• Try it:
Look below for lines that hold the string "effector" and copy each one.

- - - - - - -

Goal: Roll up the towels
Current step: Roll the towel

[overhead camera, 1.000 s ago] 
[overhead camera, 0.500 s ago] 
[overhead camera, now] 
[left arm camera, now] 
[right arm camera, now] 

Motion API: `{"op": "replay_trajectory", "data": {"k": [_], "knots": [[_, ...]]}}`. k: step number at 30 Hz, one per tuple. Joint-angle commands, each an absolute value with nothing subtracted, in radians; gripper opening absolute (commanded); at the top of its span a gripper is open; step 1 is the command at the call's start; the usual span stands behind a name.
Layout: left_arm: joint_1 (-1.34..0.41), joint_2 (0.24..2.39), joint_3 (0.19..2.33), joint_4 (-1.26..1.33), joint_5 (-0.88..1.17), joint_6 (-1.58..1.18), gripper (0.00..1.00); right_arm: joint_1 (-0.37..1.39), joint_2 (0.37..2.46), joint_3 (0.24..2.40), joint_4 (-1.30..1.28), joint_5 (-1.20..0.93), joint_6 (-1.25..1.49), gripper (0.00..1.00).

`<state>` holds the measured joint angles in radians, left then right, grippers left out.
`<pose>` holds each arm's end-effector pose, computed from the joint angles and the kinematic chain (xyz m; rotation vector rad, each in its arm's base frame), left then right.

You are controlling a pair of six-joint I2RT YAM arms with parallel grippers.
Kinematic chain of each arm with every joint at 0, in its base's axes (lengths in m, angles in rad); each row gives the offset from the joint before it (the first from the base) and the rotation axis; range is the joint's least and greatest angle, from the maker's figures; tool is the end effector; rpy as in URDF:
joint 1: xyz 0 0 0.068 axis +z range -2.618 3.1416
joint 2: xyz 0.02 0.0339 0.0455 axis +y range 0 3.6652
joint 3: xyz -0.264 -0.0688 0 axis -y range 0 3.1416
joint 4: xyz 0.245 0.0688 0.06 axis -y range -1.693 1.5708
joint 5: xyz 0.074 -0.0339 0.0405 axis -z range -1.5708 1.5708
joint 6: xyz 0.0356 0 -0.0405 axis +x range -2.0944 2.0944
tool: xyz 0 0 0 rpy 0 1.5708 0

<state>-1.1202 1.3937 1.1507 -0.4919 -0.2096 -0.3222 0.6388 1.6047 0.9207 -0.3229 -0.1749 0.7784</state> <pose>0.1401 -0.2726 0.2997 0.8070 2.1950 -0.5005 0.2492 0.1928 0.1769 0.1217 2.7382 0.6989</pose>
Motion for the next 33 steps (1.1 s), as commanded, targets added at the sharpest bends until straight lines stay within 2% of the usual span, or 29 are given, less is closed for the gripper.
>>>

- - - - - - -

• Written response:
`<pose>` holds each arm's end-effector pose, computed from the joint angles and the kinematic chain (xyz m; rotation vector rad, each in its arm's base frame), left then right.
Kinematic chain of each arm with every joint at 0, in its base's axes (lengths in m, angles in rad); each row gives the offset from the joint before it (the first from the base) and the rotation axis; range is the joint's least and greatest angle, from the maker's figures; tool is the end effector; rpy as in URDF:

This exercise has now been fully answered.